Transcribe nothing except the lines below that run from the one with "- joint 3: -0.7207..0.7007" to the one with "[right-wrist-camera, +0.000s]", ends included, and do not copy any picture.

__Given information__.
----
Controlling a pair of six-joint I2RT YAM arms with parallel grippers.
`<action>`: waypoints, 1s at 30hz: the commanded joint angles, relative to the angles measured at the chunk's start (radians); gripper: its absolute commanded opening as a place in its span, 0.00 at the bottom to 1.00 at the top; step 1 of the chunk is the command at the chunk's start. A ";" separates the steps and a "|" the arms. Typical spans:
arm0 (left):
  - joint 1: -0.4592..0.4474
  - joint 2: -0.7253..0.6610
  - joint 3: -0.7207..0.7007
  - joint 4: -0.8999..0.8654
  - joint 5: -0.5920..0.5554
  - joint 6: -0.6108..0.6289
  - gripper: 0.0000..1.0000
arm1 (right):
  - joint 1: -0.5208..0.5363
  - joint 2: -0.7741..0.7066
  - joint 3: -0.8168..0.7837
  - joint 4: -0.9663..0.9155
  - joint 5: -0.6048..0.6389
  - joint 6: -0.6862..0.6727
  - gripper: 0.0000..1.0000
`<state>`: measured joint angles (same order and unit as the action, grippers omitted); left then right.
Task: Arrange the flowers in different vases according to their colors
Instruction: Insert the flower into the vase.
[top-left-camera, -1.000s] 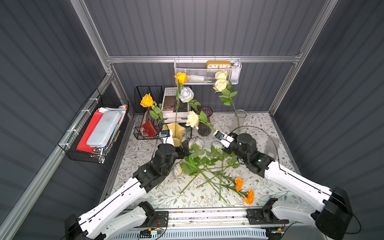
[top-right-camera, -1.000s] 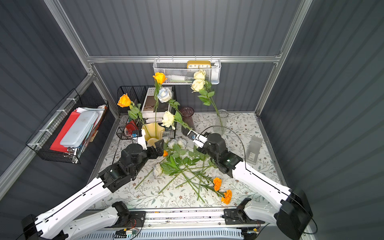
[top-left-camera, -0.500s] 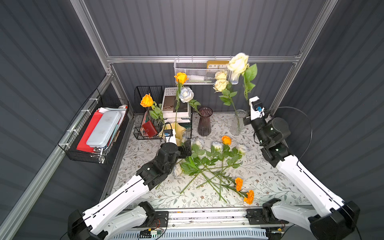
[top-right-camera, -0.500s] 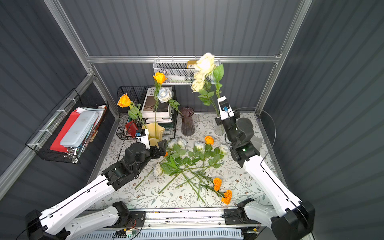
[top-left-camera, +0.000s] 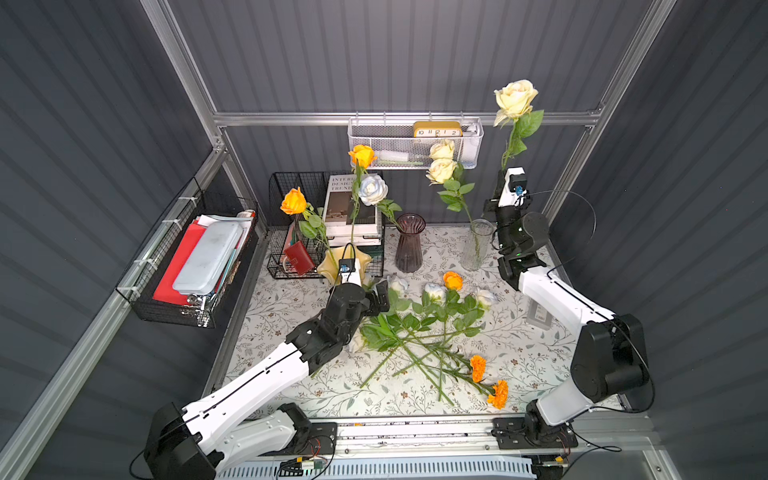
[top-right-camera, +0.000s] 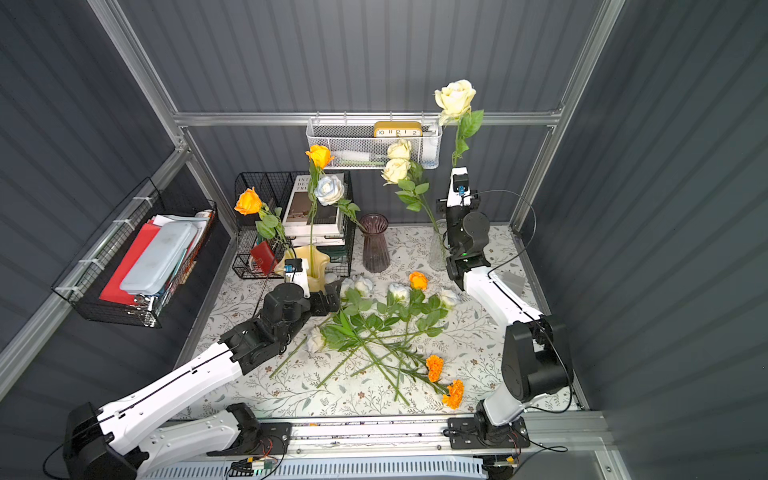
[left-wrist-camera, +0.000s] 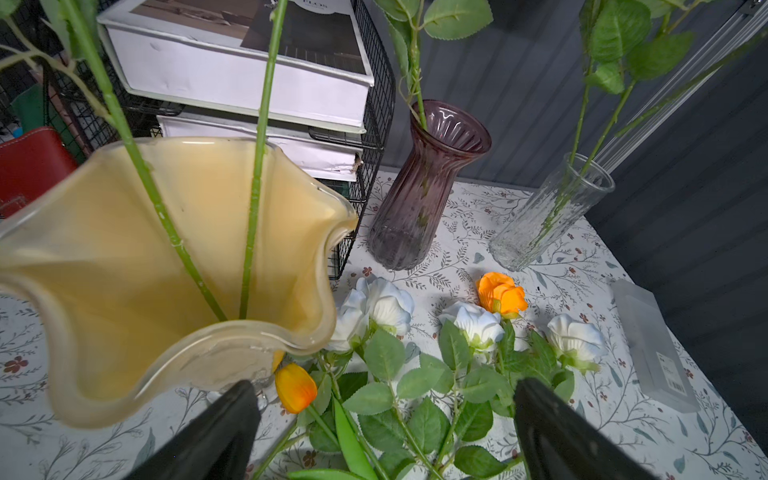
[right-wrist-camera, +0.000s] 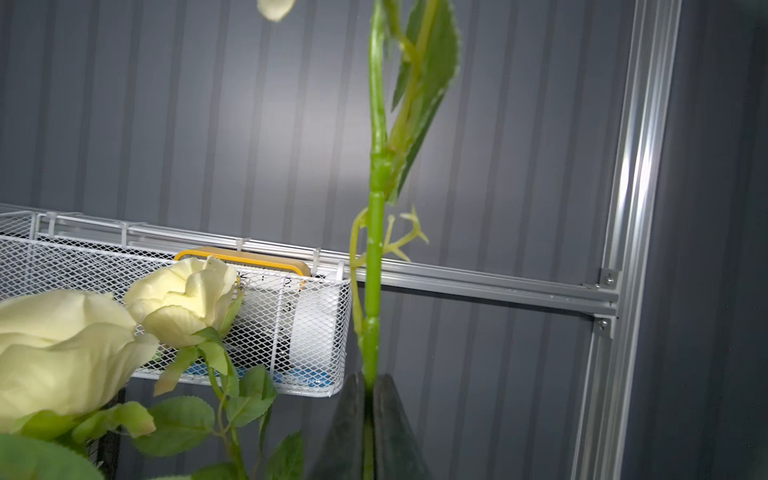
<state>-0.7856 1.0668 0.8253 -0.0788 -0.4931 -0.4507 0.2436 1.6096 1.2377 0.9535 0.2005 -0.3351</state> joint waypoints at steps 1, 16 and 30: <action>0.005 0.017 -0.005 0.036 0.018 0.030 0.99 | 0.029 0.002 0.055 0.078 0.020 -0.057 0.00; 0.011 0.026 -0.015 0.064 0.049 0.038 0.99 | 0.056 0.041 -0.010 0.106 0.101 -0.152 0.00; 0.012 0.027 -0.021 0.062 0.046 0.034 0.99 | 0.052 0.076 -0.114 0.182 0.153 -0.127 0.00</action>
<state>-0.7792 1.0931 0.8211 -0.0376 -0.4526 -0.4320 0.2966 1.6737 1.1458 1.0763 0.3344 -0.4713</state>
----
__Output__.
  - joint 3: -0.7207..0.7007
  - joint 4: -0.8999..0.8654
  - joint 5: -0.5920..0.5554
  - joint 6: -0.6108..0.6289
  - gripper: 0.0000..1.0000
arm1 (right):
  - joint 1: -0.5208..0.5363
  - joint 2: -0.7741..0.7066
  - joint 3: -0.8168..0.7837
  - joint 4: -0.9663..0.9155
  - joint 5: -0.6048..0.6389
  - joint 6: -0.6862..0.6727
  - gripper: 0.0000..1.0000
`<state>`: measured joint angles (same order and unit as the action, grippers omitted); left then right.
Task: Arrange the flowers in different vases according to their colors
Instruction: Insert the flower into the vase.
[top-left-camera, -1.000s] 
[top-right-camera, -1.000s] 
[top-left-camera, -0.500s] 
[top-right-camera, -0.500s] 
[top-left-camera, +0.000s] 
[top-right-camera, +0.000s] 
[left-wrist-camera, +0.000s] 
[right-wrist-camera, +0.000s] 

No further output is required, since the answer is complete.